WHAT TO PRODUCE: Leave every image out, and return the rest of the data word for word.

__________

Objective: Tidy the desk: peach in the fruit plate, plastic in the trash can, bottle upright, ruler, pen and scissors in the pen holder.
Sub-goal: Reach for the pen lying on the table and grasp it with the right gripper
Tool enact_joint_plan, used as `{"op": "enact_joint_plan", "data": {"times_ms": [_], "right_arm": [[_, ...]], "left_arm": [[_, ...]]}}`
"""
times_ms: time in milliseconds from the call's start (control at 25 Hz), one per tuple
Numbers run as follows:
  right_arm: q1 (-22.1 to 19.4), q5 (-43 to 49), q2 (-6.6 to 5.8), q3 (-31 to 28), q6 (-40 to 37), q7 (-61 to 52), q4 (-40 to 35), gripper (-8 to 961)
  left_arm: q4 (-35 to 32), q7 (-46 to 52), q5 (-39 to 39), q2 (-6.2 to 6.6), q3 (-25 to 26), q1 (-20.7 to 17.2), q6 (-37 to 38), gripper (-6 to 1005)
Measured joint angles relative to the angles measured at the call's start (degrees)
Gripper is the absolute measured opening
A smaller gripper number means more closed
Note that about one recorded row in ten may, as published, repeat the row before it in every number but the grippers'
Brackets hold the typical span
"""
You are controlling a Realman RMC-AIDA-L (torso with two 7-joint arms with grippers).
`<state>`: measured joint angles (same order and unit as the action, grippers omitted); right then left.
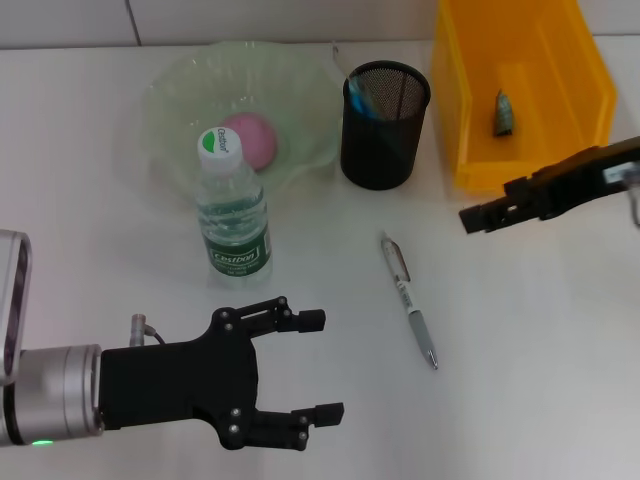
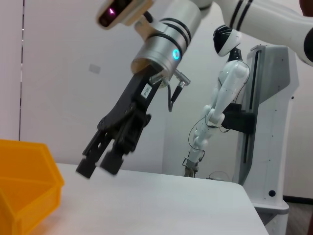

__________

WORKED SOLUTION:
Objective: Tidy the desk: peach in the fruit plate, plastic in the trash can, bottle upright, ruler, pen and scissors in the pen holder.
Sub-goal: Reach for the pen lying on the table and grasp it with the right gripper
Tool enact_joint_plan, used as `{"op": "enact_joint_plan", "data": {"times_ms": [_], "right_arm": [[_, ...]], "left_arm": [[_, ...]]}}`
"""
times_ms: time in milliseconds from the call's start (control at 25 Hz), one per tuple
Numbers run as follows:
  right_arm: q1 (-22.1 to 19.4), q5 (-43 to 49), q2 (-6.6 to 5.8), q3 (-31 to 28), q6 (-40 to 37), q7 (-61 to 52), q4 (-40 to 35), gripper (-8 to 961)
  left_arm: q4 (-35 to 32), q7 (-46 to 52), q5 (-39 to 39), q2 (-6.2 to 6.6), q3 (-25 to 26), q1 (-20.7 to 17.2), q6 (-37 to 38), gripper (-6 to 1005)
Measured joint angles relative to the angles measured at the call's start (degrees)
Gripper is the absolute measured opening
A smaller gripper number means more closed
Note that about one recorded row in ten may, as published, repeat the row before it in every number but the grippers'
Brackets hold the typical span
"""
You are controlling a Realman RMC-AIDA-L (torso with two 7-joint arms with grippers).
`<state>`: measured joint angles (same order and unit as the action, grippers omitted); right then left.

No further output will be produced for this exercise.